Exercise objective —
The data below is to be set down again exactly as written.

(Collected data entries)
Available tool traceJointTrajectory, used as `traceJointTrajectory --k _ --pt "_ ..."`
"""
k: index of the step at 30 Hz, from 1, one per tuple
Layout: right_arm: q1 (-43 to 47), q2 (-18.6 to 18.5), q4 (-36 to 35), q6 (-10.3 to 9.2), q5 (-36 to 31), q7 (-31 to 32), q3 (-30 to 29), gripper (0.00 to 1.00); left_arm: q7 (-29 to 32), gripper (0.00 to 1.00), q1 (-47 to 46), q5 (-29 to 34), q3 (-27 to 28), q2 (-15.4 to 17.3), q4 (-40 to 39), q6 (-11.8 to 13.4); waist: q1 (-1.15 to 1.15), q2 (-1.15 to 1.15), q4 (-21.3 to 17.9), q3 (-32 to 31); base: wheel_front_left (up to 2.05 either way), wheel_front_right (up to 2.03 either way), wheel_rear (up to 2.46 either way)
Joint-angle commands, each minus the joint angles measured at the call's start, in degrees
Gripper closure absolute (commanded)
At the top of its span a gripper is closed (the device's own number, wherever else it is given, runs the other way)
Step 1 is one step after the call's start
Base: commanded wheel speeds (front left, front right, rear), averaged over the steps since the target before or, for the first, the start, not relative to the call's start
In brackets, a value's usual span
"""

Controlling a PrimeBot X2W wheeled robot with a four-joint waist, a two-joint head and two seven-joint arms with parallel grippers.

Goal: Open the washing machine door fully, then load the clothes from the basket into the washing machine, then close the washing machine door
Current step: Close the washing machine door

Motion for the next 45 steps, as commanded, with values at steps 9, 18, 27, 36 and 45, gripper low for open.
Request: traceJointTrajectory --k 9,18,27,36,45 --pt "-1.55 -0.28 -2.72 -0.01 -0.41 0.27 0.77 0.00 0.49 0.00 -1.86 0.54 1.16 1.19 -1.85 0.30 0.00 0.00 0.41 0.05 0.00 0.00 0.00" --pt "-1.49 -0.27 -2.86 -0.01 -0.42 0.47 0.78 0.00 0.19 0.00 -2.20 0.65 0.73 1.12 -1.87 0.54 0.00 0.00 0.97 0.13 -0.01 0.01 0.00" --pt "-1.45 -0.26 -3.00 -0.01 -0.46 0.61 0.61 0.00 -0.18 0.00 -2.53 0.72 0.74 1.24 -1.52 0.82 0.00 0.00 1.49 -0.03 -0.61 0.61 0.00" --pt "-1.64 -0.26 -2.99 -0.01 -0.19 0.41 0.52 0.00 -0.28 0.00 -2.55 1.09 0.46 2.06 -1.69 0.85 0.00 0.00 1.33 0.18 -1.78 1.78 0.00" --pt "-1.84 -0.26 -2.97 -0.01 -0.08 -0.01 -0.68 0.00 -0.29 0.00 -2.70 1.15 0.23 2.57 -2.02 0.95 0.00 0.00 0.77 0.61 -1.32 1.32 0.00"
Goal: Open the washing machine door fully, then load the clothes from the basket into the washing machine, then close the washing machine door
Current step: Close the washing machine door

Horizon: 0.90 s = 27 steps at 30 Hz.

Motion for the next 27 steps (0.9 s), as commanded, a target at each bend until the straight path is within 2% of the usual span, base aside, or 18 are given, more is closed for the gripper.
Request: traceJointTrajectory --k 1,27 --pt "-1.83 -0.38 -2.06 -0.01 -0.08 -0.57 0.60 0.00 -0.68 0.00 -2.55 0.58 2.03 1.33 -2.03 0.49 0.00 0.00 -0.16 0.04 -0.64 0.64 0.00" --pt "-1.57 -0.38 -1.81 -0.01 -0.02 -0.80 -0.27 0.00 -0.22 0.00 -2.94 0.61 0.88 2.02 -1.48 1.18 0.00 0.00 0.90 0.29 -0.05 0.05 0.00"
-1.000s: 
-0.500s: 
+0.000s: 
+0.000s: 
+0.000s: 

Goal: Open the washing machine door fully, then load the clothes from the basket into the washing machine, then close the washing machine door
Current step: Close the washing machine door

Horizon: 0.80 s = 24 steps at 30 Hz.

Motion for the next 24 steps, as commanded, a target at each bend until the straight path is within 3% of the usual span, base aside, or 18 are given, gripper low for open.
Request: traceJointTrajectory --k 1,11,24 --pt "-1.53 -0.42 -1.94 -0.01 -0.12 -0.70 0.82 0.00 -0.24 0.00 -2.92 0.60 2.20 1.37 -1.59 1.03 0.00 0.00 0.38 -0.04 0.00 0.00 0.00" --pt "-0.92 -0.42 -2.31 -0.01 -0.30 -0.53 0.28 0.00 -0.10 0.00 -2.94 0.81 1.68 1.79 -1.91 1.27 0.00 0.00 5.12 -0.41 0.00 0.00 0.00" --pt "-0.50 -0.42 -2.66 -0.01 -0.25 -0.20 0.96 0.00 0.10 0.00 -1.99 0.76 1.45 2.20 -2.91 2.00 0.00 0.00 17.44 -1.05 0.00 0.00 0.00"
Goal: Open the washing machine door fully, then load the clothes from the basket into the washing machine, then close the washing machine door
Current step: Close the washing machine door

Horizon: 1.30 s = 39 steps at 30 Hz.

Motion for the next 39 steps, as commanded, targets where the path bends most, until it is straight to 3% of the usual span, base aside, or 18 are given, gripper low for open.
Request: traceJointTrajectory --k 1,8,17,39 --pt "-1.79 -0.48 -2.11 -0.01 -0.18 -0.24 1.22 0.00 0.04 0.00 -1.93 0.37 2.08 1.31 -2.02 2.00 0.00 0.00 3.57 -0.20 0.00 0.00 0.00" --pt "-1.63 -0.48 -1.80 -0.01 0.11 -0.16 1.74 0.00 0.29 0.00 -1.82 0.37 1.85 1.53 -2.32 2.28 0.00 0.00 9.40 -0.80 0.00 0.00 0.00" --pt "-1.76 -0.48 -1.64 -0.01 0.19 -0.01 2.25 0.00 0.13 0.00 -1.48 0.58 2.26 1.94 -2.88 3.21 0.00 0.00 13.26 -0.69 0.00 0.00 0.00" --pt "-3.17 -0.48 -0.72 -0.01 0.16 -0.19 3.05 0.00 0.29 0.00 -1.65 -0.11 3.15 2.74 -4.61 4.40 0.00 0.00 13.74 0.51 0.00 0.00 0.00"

Answer to this problem —
Available tool traceJointTrajectory, used as `traceJointTrajectory --k _ --pt "_ ..."`
"""
k: index of the step at 30 Hz, from 1, one per tuple
Layout: right_arm: q1 (-43 to 47), q2 (-18.6 to 18.5), q4 (-36 to 35), q6 (-10.3 to 9.2), q5 (-36 to 31), q7 (-31 to 32), q3 (-30 to 29), gripper (0.00 to 1.00); left_arm: q7 (-29 to 32), gripper (0.00 to 1.00), q1 (-47 to 46), q5 (-29 to 34), q3 (-27 to 28), q2 (-15.4 to 17.3), q4 (-40 to 39), q6 (-11.8 to 13.4); waist: q1 (-1.15 to 1.15), q2 (-1.15 to 1.15), q4 (-21.3 to 17.9), q3 (-32 to 31); base: wheel_front_left (up to 2.05 either way), wheel_front_right (up to 2.03 either way), wheel_rear (up to 2.46 either way)
Joint-angle commands, each minus the joint angles measured at the call's start, in degrees
Gripper closure absolute (commanded)
At the top of its span a gripper is closed (the device's own number, wherever else it is given, runs the other way)
Step 1 is one step after the call's start
Base: commanded wheel speeds (front left, front right, rear), averaged over the steps since the target before or, for the first, the start, not relative to the call's start
In brackets, a value's usual span
"""

Controlling a PrimeBot X2W wheeled robot with a four-joint waist, a two-joint head and two seven-joint arms with parallel grippers.

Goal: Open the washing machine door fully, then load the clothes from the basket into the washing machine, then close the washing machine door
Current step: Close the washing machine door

Motion for the next 45 steps, as commanded, with values at steps 9, 18, 27, 36 and 45, gripper low for open.
Request: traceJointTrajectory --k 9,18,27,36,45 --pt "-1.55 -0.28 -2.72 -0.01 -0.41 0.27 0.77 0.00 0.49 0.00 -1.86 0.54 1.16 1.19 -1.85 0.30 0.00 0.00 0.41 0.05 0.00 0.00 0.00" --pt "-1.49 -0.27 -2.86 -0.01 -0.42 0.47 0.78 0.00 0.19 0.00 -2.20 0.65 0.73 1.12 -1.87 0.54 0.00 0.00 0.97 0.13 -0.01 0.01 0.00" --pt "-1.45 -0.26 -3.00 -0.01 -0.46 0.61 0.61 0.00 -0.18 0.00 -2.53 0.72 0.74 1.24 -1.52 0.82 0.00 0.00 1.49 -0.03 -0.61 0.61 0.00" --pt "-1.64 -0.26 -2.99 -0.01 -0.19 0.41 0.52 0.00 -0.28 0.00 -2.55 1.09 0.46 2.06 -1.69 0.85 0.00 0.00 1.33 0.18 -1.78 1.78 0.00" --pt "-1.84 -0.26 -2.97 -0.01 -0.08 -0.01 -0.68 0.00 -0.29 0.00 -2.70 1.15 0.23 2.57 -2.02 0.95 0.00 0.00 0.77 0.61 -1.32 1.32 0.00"
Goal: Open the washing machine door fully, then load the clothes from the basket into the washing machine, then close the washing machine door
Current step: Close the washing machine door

Horizon: 0.90 s = 27 steps at 30 Hz.

Motion for the next 27 steps (0.9 s), as commanded, a target at each bend until the straight path is within 2% of the usual span, base aside, or 18 are given, more is closed for the gripper.
Request: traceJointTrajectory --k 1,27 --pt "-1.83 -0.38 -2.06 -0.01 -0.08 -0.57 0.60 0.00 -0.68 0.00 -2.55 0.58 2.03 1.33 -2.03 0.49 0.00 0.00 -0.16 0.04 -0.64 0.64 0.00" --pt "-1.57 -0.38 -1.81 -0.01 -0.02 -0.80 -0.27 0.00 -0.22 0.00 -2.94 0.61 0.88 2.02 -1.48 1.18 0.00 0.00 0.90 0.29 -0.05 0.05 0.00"
-1.000s: 
-0.500s: 
+0.000s: 
+0.000s: 
+0.000s: 

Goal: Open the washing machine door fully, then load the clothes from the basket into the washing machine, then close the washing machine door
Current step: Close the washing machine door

Horizon: 0.80 s = 24 steps at 30 Hz.

Motion for the next 24 steps, as commanded, a target at each bend until the straight path is within 3% of the usual span, base aside, or 18 are given, gripper low for open.
Request: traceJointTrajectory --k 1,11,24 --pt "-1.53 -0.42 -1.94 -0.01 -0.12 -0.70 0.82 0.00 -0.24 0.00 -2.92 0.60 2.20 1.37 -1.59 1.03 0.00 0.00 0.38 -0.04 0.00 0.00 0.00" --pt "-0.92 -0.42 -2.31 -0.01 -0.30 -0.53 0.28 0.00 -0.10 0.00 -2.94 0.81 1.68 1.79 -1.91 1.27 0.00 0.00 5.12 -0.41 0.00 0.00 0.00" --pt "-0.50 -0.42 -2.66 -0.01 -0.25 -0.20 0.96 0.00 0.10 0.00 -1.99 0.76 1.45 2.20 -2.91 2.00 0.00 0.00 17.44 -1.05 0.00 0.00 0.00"
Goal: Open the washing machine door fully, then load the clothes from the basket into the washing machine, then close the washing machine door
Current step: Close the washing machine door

Horizon: 1.30 s = 39 steps at 30 Hz.

Motion for the next 39 steps, as commanded, targets where the path bends most, until it is straight to 3% of the usual span, base aside, or 18 are given, gripper low for open.
Request: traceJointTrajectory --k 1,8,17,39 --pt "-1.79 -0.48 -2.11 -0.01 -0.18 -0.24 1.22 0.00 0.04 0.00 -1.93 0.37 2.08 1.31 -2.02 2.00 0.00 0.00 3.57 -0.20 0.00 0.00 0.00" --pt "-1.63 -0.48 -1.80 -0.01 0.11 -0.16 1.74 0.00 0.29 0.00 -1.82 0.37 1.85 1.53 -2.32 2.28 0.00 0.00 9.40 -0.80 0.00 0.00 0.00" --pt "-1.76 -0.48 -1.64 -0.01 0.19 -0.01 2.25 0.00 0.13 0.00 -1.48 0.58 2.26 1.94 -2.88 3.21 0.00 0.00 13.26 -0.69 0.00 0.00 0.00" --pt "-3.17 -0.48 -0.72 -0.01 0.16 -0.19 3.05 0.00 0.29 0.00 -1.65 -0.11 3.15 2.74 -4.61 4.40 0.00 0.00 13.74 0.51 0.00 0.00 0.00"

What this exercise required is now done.